[Collected data entries]
* * *
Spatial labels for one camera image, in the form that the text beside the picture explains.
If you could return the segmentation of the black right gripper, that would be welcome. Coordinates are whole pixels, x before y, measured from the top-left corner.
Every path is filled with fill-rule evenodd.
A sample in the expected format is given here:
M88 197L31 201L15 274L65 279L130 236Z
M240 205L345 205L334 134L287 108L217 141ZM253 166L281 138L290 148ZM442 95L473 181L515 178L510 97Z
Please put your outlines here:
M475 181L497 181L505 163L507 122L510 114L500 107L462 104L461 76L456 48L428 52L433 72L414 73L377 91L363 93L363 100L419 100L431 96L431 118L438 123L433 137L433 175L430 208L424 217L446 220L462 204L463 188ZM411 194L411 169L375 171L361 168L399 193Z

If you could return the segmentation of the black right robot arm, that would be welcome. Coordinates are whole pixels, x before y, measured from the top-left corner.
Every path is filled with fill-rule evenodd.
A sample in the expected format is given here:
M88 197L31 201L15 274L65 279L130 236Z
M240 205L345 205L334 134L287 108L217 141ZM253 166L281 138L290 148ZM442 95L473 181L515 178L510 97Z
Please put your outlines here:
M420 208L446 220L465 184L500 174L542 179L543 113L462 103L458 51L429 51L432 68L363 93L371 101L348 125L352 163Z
* * *
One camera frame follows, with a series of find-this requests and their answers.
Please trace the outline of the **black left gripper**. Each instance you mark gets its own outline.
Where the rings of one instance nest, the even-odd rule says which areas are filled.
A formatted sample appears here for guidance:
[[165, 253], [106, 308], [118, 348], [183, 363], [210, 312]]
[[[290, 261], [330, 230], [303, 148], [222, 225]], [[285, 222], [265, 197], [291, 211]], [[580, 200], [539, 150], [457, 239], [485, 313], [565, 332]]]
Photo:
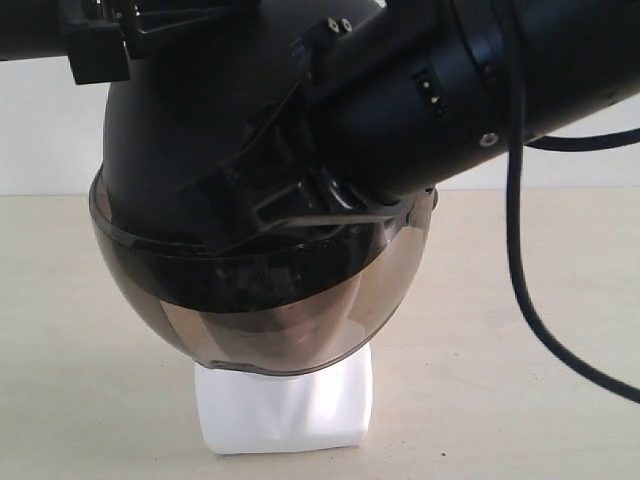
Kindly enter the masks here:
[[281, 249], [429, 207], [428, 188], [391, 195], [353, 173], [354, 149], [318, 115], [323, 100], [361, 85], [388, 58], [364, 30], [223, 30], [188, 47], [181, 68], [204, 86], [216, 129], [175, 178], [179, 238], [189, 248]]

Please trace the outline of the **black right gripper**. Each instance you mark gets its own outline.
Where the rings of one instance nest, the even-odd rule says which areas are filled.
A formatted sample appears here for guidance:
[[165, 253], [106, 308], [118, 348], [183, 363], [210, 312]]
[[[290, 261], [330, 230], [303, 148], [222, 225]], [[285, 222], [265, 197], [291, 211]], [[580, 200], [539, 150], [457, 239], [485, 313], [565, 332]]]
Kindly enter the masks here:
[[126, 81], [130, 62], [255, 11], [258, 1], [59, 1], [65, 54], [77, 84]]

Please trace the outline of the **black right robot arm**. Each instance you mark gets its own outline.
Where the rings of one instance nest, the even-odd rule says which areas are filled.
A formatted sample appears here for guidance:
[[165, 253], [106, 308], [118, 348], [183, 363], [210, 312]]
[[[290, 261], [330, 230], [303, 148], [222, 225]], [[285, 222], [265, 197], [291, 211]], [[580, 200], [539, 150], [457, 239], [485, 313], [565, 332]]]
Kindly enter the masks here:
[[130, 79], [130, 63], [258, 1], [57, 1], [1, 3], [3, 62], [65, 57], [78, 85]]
* * *
#### Task objective
Bring together each line above where the string "that" turns up.

#### Reply to the exercise
Spatial labels for one camera image, in the form that the text beside the picture explains.
If you could return the segmentation of the black right gripper, that would be welcome. Coordinates are whole pixels, x before y, measured from the top-left corner.
If you could return the segmentation of the black right robot arm, that would be welcome. Coordinates are whole pixels, x before y, measured from the top-left corner.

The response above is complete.